### TASK DETAILS
Repeat only the lines below from the one containing "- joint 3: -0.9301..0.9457" through the one containing "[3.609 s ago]", inclusive, exactly as written.

### RAW DATA

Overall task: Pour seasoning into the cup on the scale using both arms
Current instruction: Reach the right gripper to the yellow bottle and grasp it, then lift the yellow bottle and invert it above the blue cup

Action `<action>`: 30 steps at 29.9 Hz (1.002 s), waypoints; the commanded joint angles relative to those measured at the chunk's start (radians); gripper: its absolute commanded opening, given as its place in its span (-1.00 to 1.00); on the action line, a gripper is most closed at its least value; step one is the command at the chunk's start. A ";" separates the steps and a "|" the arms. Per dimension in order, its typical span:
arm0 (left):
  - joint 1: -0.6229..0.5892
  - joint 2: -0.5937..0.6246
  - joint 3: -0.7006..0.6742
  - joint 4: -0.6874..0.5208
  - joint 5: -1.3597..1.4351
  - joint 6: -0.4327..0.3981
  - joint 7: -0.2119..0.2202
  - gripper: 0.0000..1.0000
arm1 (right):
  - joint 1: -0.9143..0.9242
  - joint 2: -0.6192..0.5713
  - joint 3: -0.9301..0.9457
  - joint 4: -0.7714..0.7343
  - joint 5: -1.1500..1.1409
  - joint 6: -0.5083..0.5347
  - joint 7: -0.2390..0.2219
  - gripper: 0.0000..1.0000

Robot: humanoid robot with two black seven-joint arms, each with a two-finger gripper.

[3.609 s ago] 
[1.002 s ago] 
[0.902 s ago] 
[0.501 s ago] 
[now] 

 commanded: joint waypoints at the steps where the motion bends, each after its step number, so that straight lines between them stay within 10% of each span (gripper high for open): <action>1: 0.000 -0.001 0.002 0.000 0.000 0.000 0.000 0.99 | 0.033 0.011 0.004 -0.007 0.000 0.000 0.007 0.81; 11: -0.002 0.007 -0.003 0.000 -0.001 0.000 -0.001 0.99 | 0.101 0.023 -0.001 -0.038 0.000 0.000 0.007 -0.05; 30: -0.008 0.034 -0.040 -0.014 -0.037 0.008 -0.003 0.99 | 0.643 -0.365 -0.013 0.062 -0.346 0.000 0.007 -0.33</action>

### EXPECTED ANSWER
  - joint 3: -0.9301..0.9457
  - joint 4: -0.7714..0.7343
  - joint 5: -1.1500..1.1409
  - joint 6: -0.5083..0.5347
  - joint 7: -0.2390..0.2219
  - gripper: 0.0000..1.0000

Robot: humanoid robot with two black seven-joint arms, each with a two-finger gripper.

[3.609 s ago] 

That is the entire output.